[[ Excerpted records, beginning ]]

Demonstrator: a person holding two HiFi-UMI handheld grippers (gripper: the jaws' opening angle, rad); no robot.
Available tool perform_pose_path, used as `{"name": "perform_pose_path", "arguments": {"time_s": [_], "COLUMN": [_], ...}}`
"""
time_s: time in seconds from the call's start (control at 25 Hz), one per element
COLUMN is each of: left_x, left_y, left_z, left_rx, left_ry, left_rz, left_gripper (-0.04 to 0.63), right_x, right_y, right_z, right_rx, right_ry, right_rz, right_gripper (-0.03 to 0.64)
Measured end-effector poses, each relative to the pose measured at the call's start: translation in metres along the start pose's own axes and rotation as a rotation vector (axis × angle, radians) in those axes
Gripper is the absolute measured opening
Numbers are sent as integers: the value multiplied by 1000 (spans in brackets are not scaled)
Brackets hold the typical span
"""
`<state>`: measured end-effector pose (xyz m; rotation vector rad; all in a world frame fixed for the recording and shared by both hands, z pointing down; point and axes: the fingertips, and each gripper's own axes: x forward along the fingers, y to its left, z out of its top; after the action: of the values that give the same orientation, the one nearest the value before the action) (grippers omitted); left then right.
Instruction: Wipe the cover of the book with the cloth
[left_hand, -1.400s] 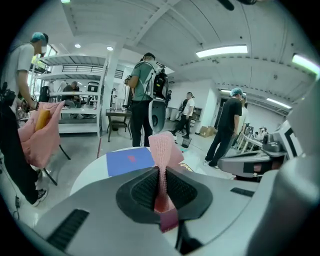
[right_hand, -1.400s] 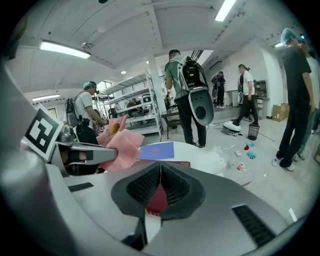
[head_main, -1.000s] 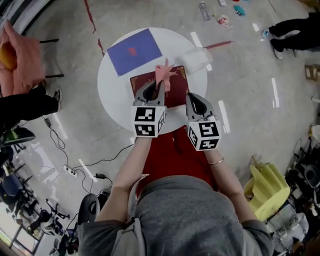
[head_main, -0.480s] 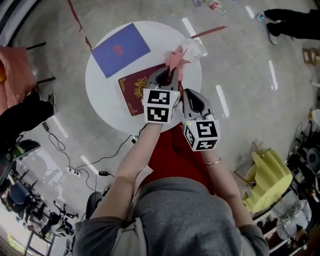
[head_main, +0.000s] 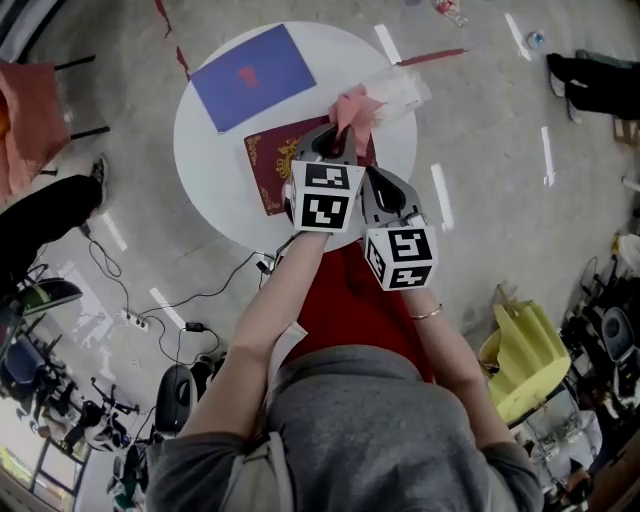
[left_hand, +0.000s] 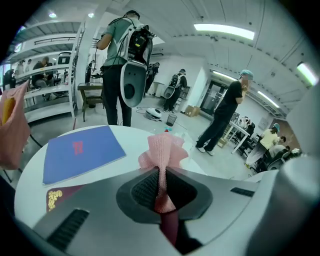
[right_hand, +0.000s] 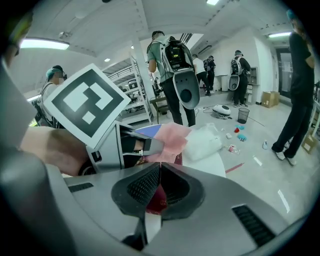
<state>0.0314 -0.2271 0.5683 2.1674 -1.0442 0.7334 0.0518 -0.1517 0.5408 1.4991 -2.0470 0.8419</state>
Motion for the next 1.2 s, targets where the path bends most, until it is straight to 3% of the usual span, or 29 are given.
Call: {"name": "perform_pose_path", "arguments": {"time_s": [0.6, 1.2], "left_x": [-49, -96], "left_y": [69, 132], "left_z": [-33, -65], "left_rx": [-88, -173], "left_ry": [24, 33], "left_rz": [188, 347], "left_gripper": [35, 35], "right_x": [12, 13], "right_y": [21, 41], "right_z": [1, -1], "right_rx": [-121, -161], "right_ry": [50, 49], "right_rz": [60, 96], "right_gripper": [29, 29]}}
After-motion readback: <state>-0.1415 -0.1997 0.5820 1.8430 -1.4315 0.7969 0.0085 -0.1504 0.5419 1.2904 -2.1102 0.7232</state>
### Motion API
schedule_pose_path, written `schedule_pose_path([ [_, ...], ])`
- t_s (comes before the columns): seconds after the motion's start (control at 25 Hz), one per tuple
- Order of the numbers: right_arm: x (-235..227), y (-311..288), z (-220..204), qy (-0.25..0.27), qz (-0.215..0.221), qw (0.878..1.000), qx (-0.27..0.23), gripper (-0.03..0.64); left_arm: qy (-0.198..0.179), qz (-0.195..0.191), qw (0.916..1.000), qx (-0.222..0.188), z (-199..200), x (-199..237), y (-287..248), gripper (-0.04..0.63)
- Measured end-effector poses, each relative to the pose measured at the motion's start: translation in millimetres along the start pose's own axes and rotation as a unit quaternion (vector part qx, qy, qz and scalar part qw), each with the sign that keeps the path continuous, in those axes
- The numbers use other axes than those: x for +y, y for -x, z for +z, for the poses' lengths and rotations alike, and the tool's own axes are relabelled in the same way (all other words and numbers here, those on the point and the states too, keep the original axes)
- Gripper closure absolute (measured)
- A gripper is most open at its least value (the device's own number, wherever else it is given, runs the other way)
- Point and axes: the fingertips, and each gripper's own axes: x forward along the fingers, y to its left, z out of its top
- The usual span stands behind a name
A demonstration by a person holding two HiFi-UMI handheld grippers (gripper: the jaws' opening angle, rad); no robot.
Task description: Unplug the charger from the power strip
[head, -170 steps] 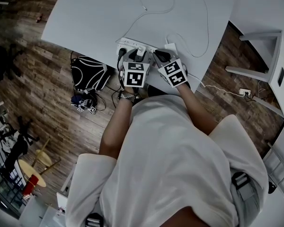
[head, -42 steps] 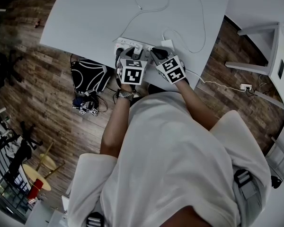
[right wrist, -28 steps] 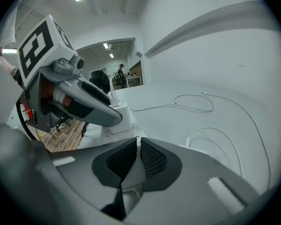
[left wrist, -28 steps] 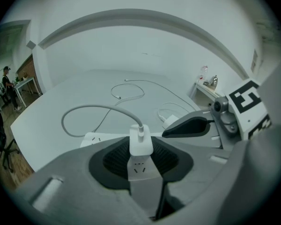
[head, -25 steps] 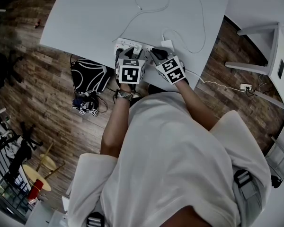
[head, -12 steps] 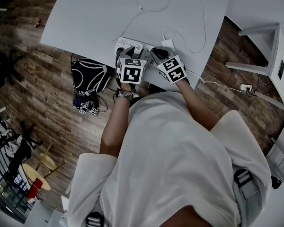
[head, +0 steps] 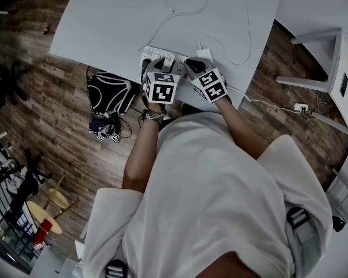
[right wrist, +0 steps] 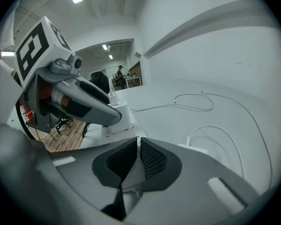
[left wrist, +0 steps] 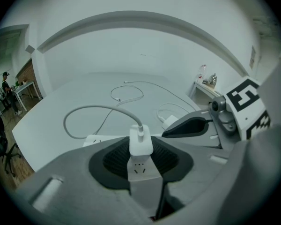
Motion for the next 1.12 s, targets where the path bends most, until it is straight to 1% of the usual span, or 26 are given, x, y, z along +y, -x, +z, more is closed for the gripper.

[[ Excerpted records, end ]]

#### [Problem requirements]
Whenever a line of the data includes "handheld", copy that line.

#### [Reply to the task]
Demonstrator: a person holding two HiFi-UMI handheld grippers (gripper: the jaws' opening angle, rad); no robot.
A demonstration by a person holding two HiFi-UMI handheld grippers (gripper: the jaws' opening angle, rad); no robot.

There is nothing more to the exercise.